The Fundamental Role of Precision Atomic-Physics Measurements in Modern Science

A special issue of Atoms (ISSN 2218-2004).

Deadline for manuscript submissions: closed (1 September 2023) | Viewed by 13517

Special Issue Editors

Department of Physics, Missouri University of Science and Technology, Rolla, MO 65409, USA
Interests: quantum field theory and atomic systems; relativistic quantum dynamic processes in high-power laser fields; novel states of the light field (twisted photons); computational physics and related algorithms; renormalization group and critical phenomena; general relativity and relativistic quantum mechanics
Special Issues, Collections and Topics in MDPI journals
Atomic Spectroscopy Group, Physical Measurement Laboratory, Quantum Measurement Division, National Institute of Standards and Technology, Gaithersburg, MD, 20899-8422, USA
Interests: atomic spectroscopy—critical evaluation of experimental and theoretical data on energy structure and radiative transitions in atoms and atomic ions; atomic spectroscopy databases
Special Issues, Collections and Topics in MDPI journals

Special Issue Information

Dear Colleagues,

Atomic physics is presently the most precise science available to humankind. We all know that the time standard is presently defined by an atomic transition, which became possible as a result of high-precision measurements. Further improvement of experimental precision, which is now entangled with high-precision theory, may lead to breakthroughs in our understanding of fundamental principles of nature, e.g., answer the question of whether fundamental constants are really constant in time, provide insights into existence of hitherto undiscovered new forces, tackle the properties of dark matter, and shed light on the evolution of our Universe. Precise measurements may also open new avenues in technology and applied sciences, e.g., atomic clocks can be used in geodesy and improve precision of GPS, while precise measurements of some atomic systems may help to develop quantum computers.

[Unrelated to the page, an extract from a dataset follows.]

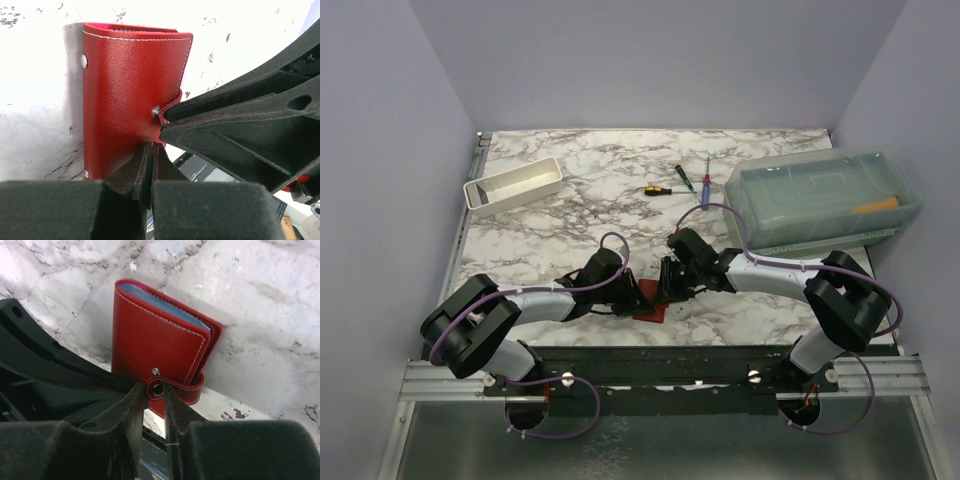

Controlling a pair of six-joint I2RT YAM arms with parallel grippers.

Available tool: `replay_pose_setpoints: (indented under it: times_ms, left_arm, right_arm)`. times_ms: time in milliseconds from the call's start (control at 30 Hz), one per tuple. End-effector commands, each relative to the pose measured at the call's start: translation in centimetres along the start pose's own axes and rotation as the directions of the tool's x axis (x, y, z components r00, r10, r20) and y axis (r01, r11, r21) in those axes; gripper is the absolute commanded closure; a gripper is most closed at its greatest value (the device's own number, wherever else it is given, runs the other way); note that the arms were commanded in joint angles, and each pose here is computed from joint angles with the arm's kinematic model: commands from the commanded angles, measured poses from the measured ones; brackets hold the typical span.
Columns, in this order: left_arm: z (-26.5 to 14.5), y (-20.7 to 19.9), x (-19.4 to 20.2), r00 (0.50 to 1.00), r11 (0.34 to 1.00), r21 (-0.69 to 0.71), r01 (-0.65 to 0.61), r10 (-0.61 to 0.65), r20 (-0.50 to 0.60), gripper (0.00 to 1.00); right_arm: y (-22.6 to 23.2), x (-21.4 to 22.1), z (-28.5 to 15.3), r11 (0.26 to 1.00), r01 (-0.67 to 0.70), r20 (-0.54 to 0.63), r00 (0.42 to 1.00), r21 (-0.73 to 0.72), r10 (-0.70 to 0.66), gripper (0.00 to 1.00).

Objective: Put the credit cards into the card holder
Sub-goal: Close the card holder at the center of the board.

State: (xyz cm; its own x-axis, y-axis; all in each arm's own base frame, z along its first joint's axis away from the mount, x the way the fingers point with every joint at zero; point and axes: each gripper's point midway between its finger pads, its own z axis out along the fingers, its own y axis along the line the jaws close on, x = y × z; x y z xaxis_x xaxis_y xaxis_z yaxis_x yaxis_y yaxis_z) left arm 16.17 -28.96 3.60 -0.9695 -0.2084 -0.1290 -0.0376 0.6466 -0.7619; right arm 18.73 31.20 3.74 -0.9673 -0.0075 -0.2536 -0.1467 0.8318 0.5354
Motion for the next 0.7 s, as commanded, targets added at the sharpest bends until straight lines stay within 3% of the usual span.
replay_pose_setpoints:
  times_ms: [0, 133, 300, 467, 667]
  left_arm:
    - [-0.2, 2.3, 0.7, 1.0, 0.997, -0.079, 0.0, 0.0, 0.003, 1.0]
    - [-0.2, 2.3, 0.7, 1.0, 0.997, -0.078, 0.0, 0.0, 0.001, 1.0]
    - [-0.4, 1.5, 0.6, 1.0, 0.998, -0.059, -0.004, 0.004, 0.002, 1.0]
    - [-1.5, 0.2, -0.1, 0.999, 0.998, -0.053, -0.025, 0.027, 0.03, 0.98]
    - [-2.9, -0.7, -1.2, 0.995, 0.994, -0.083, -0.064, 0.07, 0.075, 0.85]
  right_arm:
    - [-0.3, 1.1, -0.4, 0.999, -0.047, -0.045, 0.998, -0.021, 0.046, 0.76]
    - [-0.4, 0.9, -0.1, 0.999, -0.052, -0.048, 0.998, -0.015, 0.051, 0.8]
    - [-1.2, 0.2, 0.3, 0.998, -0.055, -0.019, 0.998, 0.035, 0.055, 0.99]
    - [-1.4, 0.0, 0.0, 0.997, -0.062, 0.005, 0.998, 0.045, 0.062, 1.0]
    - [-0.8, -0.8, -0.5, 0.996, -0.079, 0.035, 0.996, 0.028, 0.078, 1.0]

This Special Issue will include original and review papers on high-precision atomic measurements and related theory with a focus on inter-science connections, prospects of new applications, and description of the most important problems in the way of improvement of precision. Aspects of nuclear, molecular and optical physics directly related to atomic physics may also be discussed in the submitted articles but should not be the main topic, which should be atomic physics.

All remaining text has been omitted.